This was published 9 months ago
PVL’s ‘loser’ Kiwis give Bennett green light for club and national job
Wayne Bennett will be allowed to juggle an NRL head coaching job even if he’s appointed to the vacant New Zealand role despite the Kiwis baulking at Michael Maguire’s State of Origin request.
Just a day after Bennett confirmed he had formally applied for the New Zealand position – prompting Australian Rugby League Commission chairman Peter V’landys to joke he “didn’t know why Wayne wants to get on a loser” – the New Zealand Rugby League won’t stand in the supercoach’s way if he joins a sixth NRL club.
Bennett will step down as the foundation coach of the Dolphins later this year for assistant Kristian Woolf, and has no guaranteed job for 2025.
The NZRL will interview Bennett and other applicants such as Stacey Jones before confirming its coach in late February, but chief executive Greg Peters has already stated Bennett is free to find another NRL club as he closes in on the 1000-game milestone.
“At the moment he’s applied to be head coach of the Kiwis,” Peters said.
“Our campaign is a month long at the end of the year.
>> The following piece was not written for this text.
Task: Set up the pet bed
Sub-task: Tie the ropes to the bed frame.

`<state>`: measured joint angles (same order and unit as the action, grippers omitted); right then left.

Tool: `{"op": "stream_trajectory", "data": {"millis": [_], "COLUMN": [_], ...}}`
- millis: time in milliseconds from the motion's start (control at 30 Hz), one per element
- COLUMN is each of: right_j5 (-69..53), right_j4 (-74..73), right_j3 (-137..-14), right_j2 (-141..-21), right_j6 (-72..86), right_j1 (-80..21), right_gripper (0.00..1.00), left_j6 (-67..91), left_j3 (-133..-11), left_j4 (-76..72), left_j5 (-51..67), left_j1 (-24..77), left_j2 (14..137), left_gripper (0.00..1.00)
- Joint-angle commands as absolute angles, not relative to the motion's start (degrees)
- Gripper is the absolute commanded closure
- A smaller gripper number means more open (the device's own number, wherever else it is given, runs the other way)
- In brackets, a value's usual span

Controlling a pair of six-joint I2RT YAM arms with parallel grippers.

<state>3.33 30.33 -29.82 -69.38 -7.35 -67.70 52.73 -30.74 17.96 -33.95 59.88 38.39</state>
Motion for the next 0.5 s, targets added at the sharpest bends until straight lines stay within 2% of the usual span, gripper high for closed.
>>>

Yes, there’s work to be done during the year with connections to playing groups and monitoring players, potentially camps, but the nature of the role means you could have another job in clubland.
“He’s been here before as part of a successful campaign in 2008. He’s stated his intention to apply, but we’re running the process with the other applicants.”
Bennett was an assistant to Stephen Kearney when New Zealand won the World Cup on Australian soil in 2008, and he could go head-to-head with Kangaroos coach Mal Meninga at the 2026 World Cup.
The NZRL’s Bennett stance is at odds with that for Maguire, who wasn’t retained despite the Kiwis handing out a record 30-0 drubbing to the Kangaroos in the Pacific Championships final last year.
Maguire argued he could juggle both the Origin role with the Blues and the Kiwis, but his plea fell on deaf ears.
But even if he’s appointed to the New Zealand job, Bennett’s future will be a major talking point throughout the season with the game’s most celebrated coach on the market.
“It’s in their hands and we’ll see what happens now,” Bennett said.
Bennett’s interest in the New Zealand job came as a surprise to many within the game, including V’landys, who tongue-in-cheek questioned why the 74-year-old would want to coach the Kiwis.
“I don’t know why Wayne wants to get on a loser,” V’landys told Triple M’s Rush Hour in Brisbane. “He’s normally a winning coach, why would he want to go and coach against Australia?”
Said Peters: “He can call us a loser if he likes, but we’ll stick with the last result between the two countries.”
The Kiwis’ social media accounts responded to V’landys’ jibe, with an image of the New Zealand team with the Pacific Championships trophy and the words “Tell Peter V’landys we’re doing eetswa [sweet] #firtynil”.